Yes, I ensured that fortio client ans server in our test setup can handle much higher throughpout without Envoy proxy (about 300K QPS).
Meanwhile, I received a suggestion from Zizon Qiu to configure "connection_balance_config" of the listener to more aggressively spread work across workers.

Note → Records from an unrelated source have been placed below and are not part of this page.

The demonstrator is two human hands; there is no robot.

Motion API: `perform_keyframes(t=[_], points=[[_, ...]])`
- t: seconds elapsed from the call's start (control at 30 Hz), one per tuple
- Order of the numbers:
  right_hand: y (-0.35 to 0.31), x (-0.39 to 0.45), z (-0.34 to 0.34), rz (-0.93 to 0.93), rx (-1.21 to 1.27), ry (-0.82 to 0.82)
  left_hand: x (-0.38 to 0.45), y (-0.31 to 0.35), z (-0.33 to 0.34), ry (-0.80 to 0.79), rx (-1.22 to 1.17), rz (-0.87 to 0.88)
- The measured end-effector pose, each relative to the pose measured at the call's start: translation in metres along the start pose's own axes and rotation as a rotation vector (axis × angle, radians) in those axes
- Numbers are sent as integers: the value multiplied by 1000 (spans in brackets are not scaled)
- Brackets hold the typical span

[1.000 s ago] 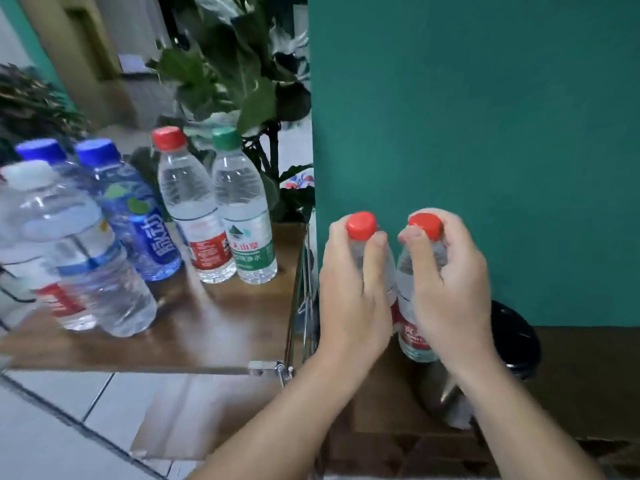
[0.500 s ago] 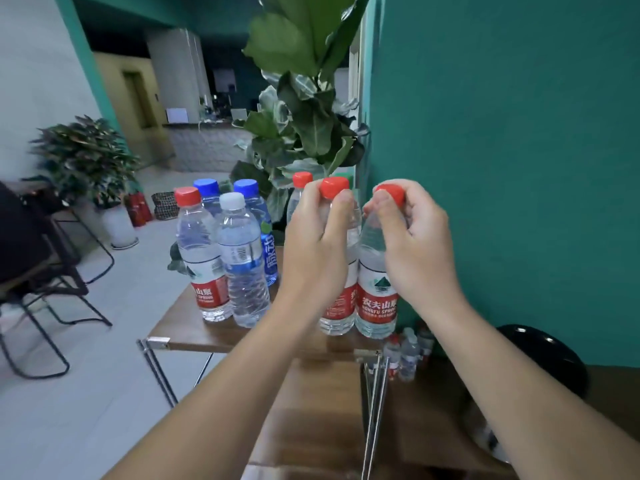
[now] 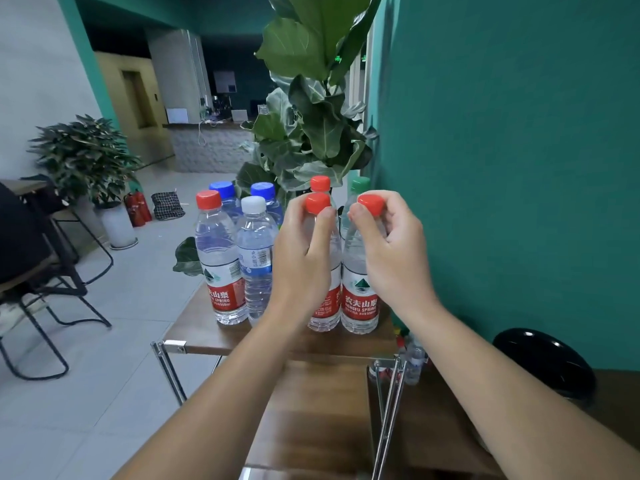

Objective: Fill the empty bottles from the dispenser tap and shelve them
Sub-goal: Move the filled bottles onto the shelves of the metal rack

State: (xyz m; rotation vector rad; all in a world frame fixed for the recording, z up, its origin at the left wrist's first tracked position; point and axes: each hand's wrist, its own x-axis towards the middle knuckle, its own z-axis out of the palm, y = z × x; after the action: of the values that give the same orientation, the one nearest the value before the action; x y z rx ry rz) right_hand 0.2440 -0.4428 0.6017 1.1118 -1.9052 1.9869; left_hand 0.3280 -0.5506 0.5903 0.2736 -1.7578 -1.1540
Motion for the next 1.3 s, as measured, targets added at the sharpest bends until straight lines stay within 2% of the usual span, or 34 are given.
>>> perform_keyframes(t=[0.13,0.37,0.57,0.77,1.0,1.17,1.23,1.3], points=[[0,0,-9,6,6,-27,-5,0,1,27,-12,49],[-2,6,-30,6,39,-21,-6,27,7,157,39,265],[15,7,-72,-6,54,-17,-41,52,62,43,-87,233],[89,-16,-136,119,32,1,-75,28,145,-175,-142,24],[236,-39,-181,378,-89,-43,-126,-68,254,-41,-191,-386],[338,-65,-189,533,-198,-106,-145,-169,305,56,-22,-586],[367,-73,-191,532,-249,-150,-148,-202,318,75,34,-682],[366,-67,-195,529,-300,-161,-154,-236,328,92,128,-733]])
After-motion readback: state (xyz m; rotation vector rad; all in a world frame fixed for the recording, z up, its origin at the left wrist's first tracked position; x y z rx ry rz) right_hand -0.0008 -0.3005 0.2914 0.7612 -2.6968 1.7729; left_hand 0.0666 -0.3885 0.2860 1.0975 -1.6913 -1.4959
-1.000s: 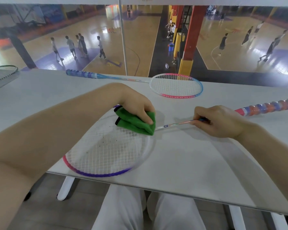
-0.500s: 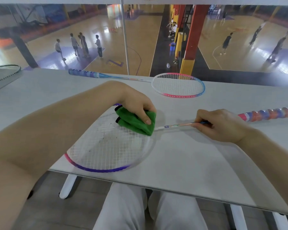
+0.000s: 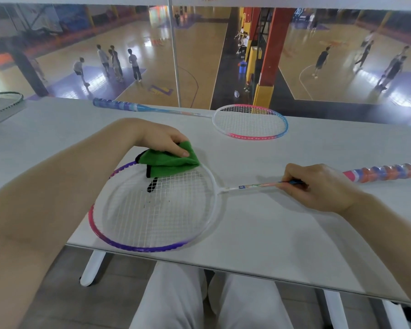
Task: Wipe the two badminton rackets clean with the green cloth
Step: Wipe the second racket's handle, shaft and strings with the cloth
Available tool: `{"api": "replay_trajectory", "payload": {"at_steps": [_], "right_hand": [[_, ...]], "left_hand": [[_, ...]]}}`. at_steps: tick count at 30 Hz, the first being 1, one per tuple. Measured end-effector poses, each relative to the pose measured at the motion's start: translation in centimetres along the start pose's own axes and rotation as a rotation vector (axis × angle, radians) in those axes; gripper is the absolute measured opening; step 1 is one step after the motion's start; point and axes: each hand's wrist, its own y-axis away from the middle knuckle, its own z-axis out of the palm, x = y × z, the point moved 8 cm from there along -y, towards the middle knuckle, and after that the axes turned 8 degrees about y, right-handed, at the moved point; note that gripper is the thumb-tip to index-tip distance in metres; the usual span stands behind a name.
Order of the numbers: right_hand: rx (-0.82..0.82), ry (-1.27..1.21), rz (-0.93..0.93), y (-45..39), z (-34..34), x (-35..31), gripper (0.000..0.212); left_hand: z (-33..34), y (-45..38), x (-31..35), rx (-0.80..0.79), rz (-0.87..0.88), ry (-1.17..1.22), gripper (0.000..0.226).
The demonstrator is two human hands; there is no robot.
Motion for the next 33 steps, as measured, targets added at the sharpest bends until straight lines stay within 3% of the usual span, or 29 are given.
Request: {"api": "replay_trajectory", "payload": {"at_steps": [12, 16, 20, 27, 33], "right_hand": [[-0.017, -0.014, 0.028, 1.0, -0.4, 1.0, 0.058], [-0.017, 0.016, 0.073, 1.2, -0.6, 1.7, 0.039], [-0.059, 0.027, 0.132, 1.5, -0.8, 2.5, 0.022], [-0.093, 0.043, 0.225, 2.4, -1.1, 3.5, 0.015], [-0.062, 0.002, 0.257, 2.6, -1.4, 4.0, 0.023]], "left_hand": [[-1.7, 2.4, -5.1, 0.095, -0.065, 0.229, 0.021], [-1.9, 3.1, -6.2, 0.138, -0.069, 0.325, 0.051], [-2.5, 3.6, -7.3, 0.206, -0.071, 0.356, 0.024], [-2.8, 5.2, -8.3, 0.38, -0.053, 0.52, 0.021], [-2.9, 5.9, -9.4, 0.673, -0.052, 0.674, 0.018]]}}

This suggestion did help. Setting "connection_balance_config" to "exact_balance" helped to spread load across workers better.
- Now the throughput scales much better, e.g. 70K QPS for 10 Envoy workers instead of 30K QPS for 10 Envoy workers. Scaling Envoy to more workers utilizes near 100% of CPUs.
- I can see the difference of load spread between workers by comparing the "/stats" from the admin interface before configuring "connection_balance_config" and after configuring it.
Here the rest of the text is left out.